Try it: Filtering the records below, copy only those lines that include the word "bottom".

[[ Supplied material, beginning ]]

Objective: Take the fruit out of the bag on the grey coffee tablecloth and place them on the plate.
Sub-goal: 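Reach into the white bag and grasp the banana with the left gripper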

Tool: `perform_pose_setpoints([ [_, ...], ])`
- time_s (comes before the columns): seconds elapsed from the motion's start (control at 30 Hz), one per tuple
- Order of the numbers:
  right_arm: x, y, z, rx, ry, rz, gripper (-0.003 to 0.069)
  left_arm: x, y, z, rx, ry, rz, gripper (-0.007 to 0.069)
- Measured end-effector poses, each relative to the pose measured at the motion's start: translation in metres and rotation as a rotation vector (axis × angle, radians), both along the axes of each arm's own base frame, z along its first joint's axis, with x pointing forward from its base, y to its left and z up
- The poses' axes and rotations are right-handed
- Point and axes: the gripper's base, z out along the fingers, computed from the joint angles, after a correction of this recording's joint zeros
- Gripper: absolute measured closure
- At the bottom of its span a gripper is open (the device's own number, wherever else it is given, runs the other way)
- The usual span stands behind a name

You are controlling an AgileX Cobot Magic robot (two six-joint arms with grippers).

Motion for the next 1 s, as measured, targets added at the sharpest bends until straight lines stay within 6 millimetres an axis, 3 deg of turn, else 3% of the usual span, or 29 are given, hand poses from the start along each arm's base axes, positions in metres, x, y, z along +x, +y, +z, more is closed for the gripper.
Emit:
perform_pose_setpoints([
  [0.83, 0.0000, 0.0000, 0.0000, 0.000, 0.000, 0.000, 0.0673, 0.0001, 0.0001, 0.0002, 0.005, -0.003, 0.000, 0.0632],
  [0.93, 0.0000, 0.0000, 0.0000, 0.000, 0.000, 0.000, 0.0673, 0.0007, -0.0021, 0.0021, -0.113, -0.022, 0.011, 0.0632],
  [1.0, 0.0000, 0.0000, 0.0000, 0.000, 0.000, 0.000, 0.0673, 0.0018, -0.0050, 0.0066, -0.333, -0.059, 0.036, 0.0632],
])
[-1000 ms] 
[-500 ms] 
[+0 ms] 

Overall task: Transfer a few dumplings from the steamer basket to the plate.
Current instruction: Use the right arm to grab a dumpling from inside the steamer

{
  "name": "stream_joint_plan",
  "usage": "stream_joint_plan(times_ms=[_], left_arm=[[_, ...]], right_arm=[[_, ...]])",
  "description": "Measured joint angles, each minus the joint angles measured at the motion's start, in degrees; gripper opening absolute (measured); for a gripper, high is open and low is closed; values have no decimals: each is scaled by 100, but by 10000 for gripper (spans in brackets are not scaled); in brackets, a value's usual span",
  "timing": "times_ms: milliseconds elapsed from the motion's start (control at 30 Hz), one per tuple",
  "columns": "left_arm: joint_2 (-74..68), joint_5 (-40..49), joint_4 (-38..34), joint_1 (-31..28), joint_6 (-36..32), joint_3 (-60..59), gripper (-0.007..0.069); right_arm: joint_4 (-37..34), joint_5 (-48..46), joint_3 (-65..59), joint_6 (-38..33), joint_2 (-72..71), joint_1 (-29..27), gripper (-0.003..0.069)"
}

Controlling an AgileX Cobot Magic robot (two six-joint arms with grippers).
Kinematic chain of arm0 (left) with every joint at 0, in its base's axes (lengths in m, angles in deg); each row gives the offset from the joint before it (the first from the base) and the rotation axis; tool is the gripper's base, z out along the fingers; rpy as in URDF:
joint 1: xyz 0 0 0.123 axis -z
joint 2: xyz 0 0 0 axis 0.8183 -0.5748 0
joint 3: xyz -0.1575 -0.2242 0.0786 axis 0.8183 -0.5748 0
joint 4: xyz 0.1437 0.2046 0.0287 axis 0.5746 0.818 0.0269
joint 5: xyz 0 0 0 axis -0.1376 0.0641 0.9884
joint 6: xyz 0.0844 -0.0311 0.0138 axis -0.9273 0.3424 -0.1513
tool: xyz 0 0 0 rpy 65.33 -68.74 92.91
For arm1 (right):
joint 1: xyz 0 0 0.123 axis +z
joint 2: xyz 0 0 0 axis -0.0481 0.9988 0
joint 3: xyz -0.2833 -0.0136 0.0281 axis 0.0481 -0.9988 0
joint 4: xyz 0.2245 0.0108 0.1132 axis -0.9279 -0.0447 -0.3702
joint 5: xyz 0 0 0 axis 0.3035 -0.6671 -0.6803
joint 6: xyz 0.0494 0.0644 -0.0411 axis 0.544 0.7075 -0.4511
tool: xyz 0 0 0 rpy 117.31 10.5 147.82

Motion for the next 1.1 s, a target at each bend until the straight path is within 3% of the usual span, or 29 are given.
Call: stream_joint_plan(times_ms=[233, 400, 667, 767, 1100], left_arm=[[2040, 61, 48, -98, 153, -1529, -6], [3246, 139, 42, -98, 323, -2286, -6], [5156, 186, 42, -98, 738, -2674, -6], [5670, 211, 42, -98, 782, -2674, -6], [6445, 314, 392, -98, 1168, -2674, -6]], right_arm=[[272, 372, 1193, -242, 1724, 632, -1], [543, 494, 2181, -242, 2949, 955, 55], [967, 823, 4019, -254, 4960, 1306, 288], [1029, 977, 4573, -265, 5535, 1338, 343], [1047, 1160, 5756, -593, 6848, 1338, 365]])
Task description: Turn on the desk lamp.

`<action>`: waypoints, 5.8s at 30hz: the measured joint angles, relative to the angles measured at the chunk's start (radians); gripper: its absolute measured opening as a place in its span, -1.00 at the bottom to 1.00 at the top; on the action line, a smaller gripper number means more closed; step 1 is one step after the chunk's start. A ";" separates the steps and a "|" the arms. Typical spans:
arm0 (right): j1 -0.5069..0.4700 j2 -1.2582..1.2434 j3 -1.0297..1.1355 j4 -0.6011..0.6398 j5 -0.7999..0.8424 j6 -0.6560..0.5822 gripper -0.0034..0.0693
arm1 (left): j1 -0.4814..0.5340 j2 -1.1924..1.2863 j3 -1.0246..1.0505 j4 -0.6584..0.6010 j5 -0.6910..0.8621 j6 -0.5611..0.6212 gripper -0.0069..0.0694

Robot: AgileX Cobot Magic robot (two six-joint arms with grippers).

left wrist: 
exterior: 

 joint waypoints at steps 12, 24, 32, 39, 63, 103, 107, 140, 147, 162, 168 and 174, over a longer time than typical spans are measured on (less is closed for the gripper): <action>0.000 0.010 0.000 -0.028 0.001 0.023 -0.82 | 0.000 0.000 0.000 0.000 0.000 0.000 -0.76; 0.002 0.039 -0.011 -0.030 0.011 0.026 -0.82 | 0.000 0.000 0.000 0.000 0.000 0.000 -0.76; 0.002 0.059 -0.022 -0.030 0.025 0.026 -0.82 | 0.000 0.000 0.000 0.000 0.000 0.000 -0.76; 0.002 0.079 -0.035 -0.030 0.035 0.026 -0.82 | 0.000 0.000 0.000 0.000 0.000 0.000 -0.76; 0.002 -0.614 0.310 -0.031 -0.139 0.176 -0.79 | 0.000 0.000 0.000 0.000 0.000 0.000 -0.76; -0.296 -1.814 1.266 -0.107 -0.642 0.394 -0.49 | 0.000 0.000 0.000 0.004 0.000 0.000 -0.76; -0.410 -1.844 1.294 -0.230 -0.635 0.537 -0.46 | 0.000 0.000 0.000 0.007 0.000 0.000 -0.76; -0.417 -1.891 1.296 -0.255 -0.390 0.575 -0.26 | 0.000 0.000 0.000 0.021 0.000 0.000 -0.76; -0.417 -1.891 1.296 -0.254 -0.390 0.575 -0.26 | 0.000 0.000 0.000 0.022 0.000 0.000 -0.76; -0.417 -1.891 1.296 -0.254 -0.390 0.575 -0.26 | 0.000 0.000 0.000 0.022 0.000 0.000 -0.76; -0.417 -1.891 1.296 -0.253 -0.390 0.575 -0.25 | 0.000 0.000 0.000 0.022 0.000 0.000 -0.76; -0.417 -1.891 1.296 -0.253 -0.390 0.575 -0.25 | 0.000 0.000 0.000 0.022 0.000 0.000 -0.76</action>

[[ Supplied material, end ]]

Response to the exercise:
- At the bottom of its span a gripper is open (the device's own number, wherever else it is given, runs the other way)
`<action>`: waypoints, 5.8s at 30hz: the measured joint angles, relative to the angles measured at the chunk's start (radians); gripper: its absolute measured opening as a place in its span, -1.00 at the bottom to 1.00 at the top; on the action line, a smaller gripper number means more closed; step 1 is one step after the chunk's start. A ";" separates the steps and a "|" the arms. Typical spans:

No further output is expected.